Aurora could not immediately be reached for comment. 

Vantage’s bankruptcy attorney, Michael J. Goldberg of Boston law firm Casner & Edwards LLP, did not reply to a request for comment.

For at least the last three years, Vantage allegedly repeatedly canceled trips, but called them “postponements,” according to the lawsuit, which was filed in  state Supreme Court in Manhattan on Sept. 12.

The attorney general’s office received 122 complaints about Vantage, the lawsuit said.

“The majority of these complaints state that consumers were waiting months, and in some cases over a year or more, to receive refunds from Vantage Travel, often for amounts in excess of $10,000, for trips that either they had to cancel for health reasons or were canceled or ‘postponed’ by Vantage Travel,” the lawsuit says. Consumers complained that they were unable to reach anyone at Vantage or that the company promised refunds it never provided, the lawsuit alleges.

The attorney general is asking the court to prohibit Vantage and Lewis from engaging in deceptive acts;  to order the defendants to conduct an accounting of revenues from and refunds, if any, to New York customers; and to order them to pay restitution and damages to New York customers whose trips were delayed or canceled.

Dix Hills customer's story

A Dix Hills customer of Vantage welcomed the news of the lawsuit.
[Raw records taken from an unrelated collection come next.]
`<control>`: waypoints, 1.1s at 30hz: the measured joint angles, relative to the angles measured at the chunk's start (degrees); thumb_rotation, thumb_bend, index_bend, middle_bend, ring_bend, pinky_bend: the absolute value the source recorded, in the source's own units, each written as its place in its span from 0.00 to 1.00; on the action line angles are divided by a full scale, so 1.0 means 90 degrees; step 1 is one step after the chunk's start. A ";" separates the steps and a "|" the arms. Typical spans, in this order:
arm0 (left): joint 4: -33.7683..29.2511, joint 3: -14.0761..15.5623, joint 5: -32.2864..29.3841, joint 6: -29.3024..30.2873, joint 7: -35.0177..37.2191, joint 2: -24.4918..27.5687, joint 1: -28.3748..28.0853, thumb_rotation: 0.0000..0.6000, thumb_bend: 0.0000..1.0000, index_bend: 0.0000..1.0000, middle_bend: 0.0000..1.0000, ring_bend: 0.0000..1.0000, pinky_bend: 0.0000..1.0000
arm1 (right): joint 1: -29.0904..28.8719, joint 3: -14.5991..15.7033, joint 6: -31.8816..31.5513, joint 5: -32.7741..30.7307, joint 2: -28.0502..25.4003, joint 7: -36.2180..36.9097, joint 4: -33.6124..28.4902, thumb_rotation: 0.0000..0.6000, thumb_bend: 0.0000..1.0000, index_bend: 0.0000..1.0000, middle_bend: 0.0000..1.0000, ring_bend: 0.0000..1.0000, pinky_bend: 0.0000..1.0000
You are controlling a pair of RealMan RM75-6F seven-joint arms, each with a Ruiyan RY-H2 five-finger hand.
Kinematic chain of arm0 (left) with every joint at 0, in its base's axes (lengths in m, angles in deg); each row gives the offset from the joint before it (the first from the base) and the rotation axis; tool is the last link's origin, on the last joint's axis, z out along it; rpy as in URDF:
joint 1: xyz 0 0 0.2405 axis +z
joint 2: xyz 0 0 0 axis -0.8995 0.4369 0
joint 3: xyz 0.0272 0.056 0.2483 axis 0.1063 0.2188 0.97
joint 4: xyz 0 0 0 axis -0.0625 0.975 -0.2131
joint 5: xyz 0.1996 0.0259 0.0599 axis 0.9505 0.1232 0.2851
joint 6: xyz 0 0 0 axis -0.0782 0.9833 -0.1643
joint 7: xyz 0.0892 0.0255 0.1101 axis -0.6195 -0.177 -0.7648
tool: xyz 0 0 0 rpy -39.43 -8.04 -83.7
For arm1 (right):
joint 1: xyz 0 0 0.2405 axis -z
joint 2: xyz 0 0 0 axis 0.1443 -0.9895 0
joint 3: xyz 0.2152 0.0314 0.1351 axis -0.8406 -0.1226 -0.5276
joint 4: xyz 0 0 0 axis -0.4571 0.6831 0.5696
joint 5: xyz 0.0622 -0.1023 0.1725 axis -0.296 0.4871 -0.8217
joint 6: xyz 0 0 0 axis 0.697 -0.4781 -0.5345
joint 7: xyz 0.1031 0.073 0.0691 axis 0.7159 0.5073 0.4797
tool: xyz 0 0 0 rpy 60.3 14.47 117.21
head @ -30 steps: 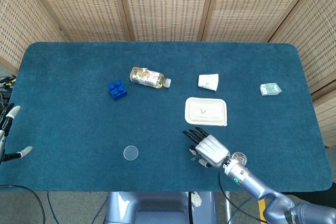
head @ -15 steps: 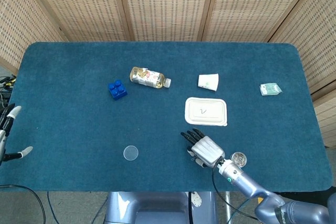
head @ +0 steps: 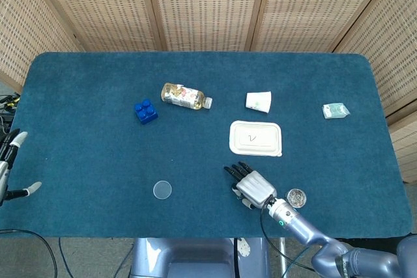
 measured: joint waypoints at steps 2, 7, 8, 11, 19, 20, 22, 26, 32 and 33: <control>0.0004 0.0001 0.0004 0.0001 0.0009 0.0001 0.0001 1.00 0.00 0.00 0.00 0.00 0.00 | -0.0016 -0.0002 0.0011 -0.0036 0.0028 -0.0002 0.0029 1.00 0.32 0.52 0.00 0.00 0.00; 0.0008 -0.0001 -0.0003 -0.0019 0.0016 0.0003 -0.0010 1.00 0.00 0.00 0.00 0.00 0.00 | -0.0047 0.0008 0.0042 -0.0103 0.0059 -0.0045 0.0065 1.00 0.34 0.54 0.00 0.00 0.00; 0.0008 -0.0001 -0.0004 -0.0020 0.0013 0.0003 -0.0011 1.00 0.00 0.00 0.00 0.00 0.00 | -0.0053 0.0009 0.0050 -0.0117 0.0065 -0.0055 0.0070 1.00 0.35 0.55 0.00 0.00 0.00; 0.0006 -0.0002 -0.0006 -0.0015 0.0013 0.0004 -0.0009 1.00 0.00 0.00 0.00 0.00 0.00 | -0.0070 0.0015 0.0074 -0.0163 0.0081 -0.0094 0.0075 1.00 0.42 0.57 0.00 0.00 0.00; 0.0010 0.0001 0.0002 -0.0012 0.0031 0.0010 -0.0007 1.00 0.00 0.00 0.00 0.00 0.00 | -0.0107 0.0037 0.0076 -0.0226 0.0099 -0.0167 0.0018 1.00 0.49 0.64 0.00 0.00 0.00; 0.0009 0.0000 0.0004 -0.0010 0.0034 0.0011 -0.0007 1.00 0.00 0.00 0.00 0.00 0.00 | -0.0107 0.0041 0.0065 -0.0224 0.0105 -0.0168 0.0019 1.00 0.49 0.65 0.00 0.00 0.00; 0.0007 0.0000 0.0008 -0.0008 0.0037 0.0014 -0.0008 1.00 0.00 0.00 0.00 0.00 0.00 | -0.0107 0.0049 0.0042 -0.0216 0.0116 -0.0164 0.0022 1.00 0.49 0.66 0.00 0.00 0.00; 0.0008 0.0001 0.0010 -0.0006 0.0042 0.0016 -0.0008 1.00 0.00 0.00 0.00 0.00 0.00 | -0.0093 0.0055 -0.0075 -0.0153 0.0109 -0.0093 0.0000 1.00 0.49 0.68 0.00 0.00 0.00; 0.0012 0.0003 0.0015 -0.0005 0.0055 0.0019 -0.0006 1.00 0.00 0.00 0.00 0.00 0.00 | -0.0053 0.0062 -0.0314 0.0011 -0.0078 0.0126 -0.0198 1.00 0.49 0.69 0.01 0.00 0.00; 0.0012 0.0002 0.0015 -0.0002 0.0060 0.0020 -0.0005 1.00 0.00 0.00 0.00 0.00 0.00 | -0.0042 0.0066 -0.0362 0.0045 -0.0135 0.0154 -0.0252 1.00 0.49 0.69 0.01 0.00 0.00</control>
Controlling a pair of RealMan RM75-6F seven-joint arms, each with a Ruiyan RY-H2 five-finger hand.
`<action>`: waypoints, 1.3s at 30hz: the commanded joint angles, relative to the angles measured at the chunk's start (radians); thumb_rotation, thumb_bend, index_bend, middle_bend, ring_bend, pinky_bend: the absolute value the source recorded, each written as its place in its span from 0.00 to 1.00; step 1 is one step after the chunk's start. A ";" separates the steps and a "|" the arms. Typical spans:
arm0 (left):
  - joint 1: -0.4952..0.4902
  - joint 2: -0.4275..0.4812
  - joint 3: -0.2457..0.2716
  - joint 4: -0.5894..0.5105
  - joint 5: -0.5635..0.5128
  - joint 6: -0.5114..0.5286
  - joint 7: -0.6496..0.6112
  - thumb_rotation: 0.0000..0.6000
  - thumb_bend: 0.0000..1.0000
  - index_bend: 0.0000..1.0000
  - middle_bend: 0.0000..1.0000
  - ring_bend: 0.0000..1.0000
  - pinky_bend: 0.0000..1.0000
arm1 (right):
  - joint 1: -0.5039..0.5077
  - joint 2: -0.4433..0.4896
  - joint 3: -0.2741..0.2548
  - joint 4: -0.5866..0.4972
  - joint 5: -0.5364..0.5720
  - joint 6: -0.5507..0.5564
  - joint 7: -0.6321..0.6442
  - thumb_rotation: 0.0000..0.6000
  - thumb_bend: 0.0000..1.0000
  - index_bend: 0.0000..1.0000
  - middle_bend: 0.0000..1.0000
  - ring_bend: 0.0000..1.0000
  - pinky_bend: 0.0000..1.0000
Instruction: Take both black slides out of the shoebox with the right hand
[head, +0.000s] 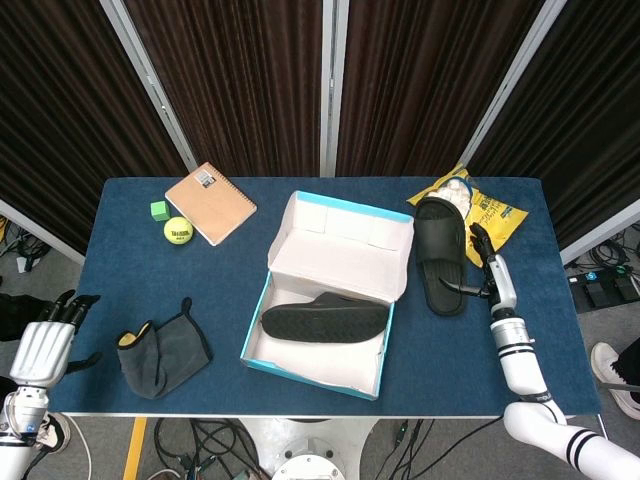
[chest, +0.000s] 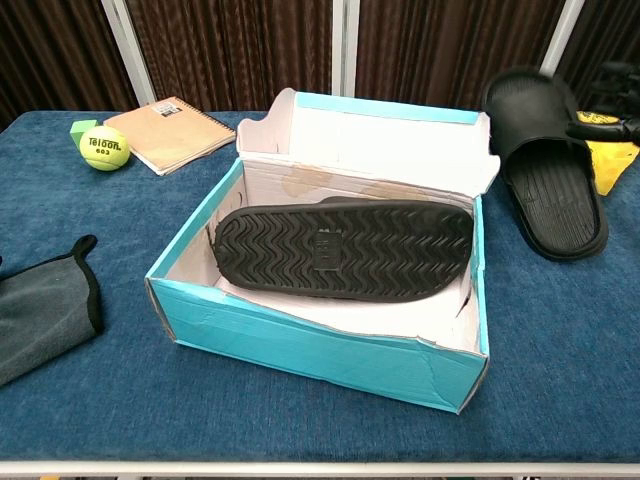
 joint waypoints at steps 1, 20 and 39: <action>-0.001 0.001 -0.001 -0.003 0.001 0.002 -0.001 1.00 0.00 0.16 0.19 0.10 0.31 | -0.006 -0.008 0.006 -0.020 -0.050 0.135 -0.086 1.00 0.00 0.00 0.00 0.00 0.00; -0.003 0.015 -0.002 -0.015 0.004 0.003 -0.022 1.00 0.00 0.16 0.19 0.10 0.31 | 0.222 0.131 -0.046 -0.532 -0.144 0.003 -0.779 1.00 0.00 0.00 0.08 0.00 0.06; 0.010 0.028 -0.004 0.028 0.001 0.021 -0.104 1.00 0.00 0.16 0.19 0.10 0.31 | 0.558 -0.097 -0.108 -0.488 0.455 -0.076 -1.450 1.00 0.02 0.01 0.19 0.00 0.10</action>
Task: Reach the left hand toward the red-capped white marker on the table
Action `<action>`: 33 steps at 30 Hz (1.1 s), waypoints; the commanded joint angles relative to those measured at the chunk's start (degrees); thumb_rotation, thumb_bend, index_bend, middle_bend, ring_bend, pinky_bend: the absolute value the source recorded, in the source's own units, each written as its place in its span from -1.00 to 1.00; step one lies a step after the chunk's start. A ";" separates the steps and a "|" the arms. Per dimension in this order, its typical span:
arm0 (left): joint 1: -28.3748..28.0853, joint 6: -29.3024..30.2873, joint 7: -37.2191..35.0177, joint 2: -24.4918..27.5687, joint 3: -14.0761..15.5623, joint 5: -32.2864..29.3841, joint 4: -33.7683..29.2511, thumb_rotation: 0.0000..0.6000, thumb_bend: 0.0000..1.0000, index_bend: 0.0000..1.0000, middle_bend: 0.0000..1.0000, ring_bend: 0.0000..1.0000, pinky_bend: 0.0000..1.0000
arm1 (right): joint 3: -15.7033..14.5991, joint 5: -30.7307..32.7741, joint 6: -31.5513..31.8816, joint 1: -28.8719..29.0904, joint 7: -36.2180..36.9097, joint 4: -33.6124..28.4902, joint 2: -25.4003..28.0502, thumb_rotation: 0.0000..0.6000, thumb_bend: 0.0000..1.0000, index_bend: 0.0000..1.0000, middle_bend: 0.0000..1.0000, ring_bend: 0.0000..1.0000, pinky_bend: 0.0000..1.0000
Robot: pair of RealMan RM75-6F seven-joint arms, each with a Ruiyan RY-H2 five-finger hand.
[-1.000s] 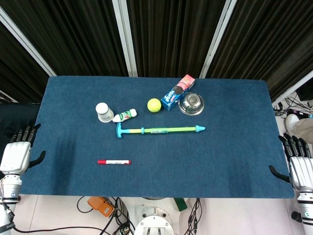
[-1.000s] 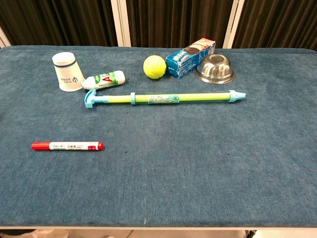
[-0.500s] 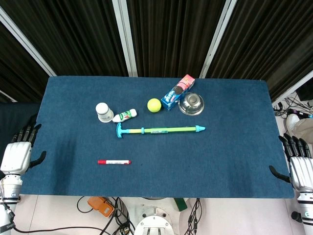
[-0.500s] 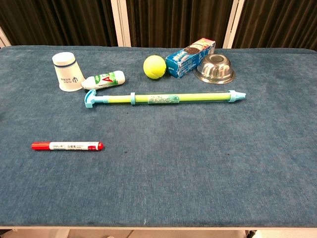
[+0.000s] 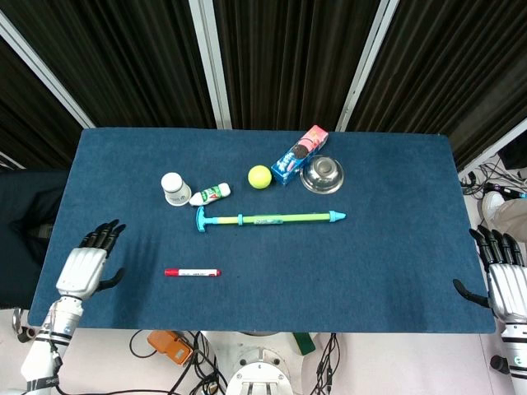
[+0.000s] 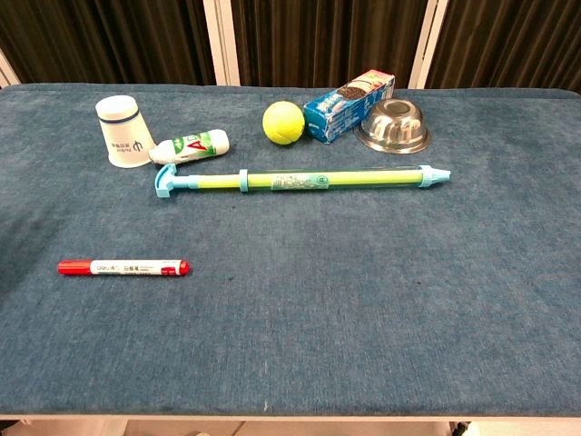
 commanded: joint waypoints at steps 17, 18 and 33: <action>-7.83 -10.76 1.71 -9.49 0.25 -0.85 1.72 1.00 -0.47 -0.47 -1.00 -1.00 -0.69 | -0.04 0.26 -0.77 0.34 -0.50 -0.18 0.16 1.00 -0.34 -0.71 -0.80 -0.84 -0.92; -8.07 -10.99 1.61 -10.05 0.21 -1.01 2.23 1.00 -0.47 -0.45 -1.00 -1.00 -0.69 | -0.04 0.28 -0.82 0.35 -0.48 -0.19 0.17 1.00 -0.34 -0.71 -0.80 -0.84 -0.92; -9.16 -11.54 0.26 -13.85 0.60 -2.28 6.36 1.00 -0.46 -0.32 -1.00 -1.00 -0.69 | -0.14 0.33 -1.12 0.49 -0.79 -0.36 0.19 1.00 -0.33 -0.71 -0.80 -0.84 -0.92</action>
Bonnie Pine and her partner, Bill Bernstein, together paid more than $11,000, including $649 each in “cancel-for-any-reason” trip insurance, in November 2022 for a 28-day cruise down the Amazon River in Uruguay, Argentina and Brazil in October, said Pine, 73.

But in April, Vantage told the couple the journey would be shorter and be moved to the Atlantic Ocean because “there were pirates on the Amazon, and one of the ports had collapsed, and they couldn’t bring the ships in there,” Pine said.

"We wanted all our money back at that point. And they wouldn't give us all our money back," she said.

So, they decided to go on the modified trip, she said.

Then they found out in June that Vantage had filed for bankruptcy, Pine said.

In its purchase of Vantage, Pacific agreed to give travel credit to the company’s former customers whose trips were bought before June 29, which is the day Vantage filed for bankruptcy, but have not taken place yet. 

 Former Vantage customers who book trips with Pacific may use travel credits for up to 50% of the cost of the new trips, excluding river and land tours, and up to 20% of the cost of river and land trips taken by Nov. 30, 2028.

If only a portion of a travel credit is applied to a Pacific trip, the remaining credit may be applied to additional trips booked with Pacific.

When a company files for bankruptcy, an automatic stay is applied that prevents lawsuits against the company from going forward to compel it to pay money, said Patrick Collins, a bankruptcy attorney at Uniondale-based law firm Farrell Fritz P.C. who is not involved in the Vantage lawsuit.

But there is an exception in the law that allows a government entity to exercise its police and regulatory power to protect the health, safety and welfare of the public, which is what the attorney general’s office is citing in its lawsuit against Vantage, he said.

“In this instance, they believe that Vantage Travel was engaging in illegal activity in terms of the way they handled deposits from consumers.  Part of the relief they’re seeking is to prohibit the bankrupt company from continuing to do that,” Collins said.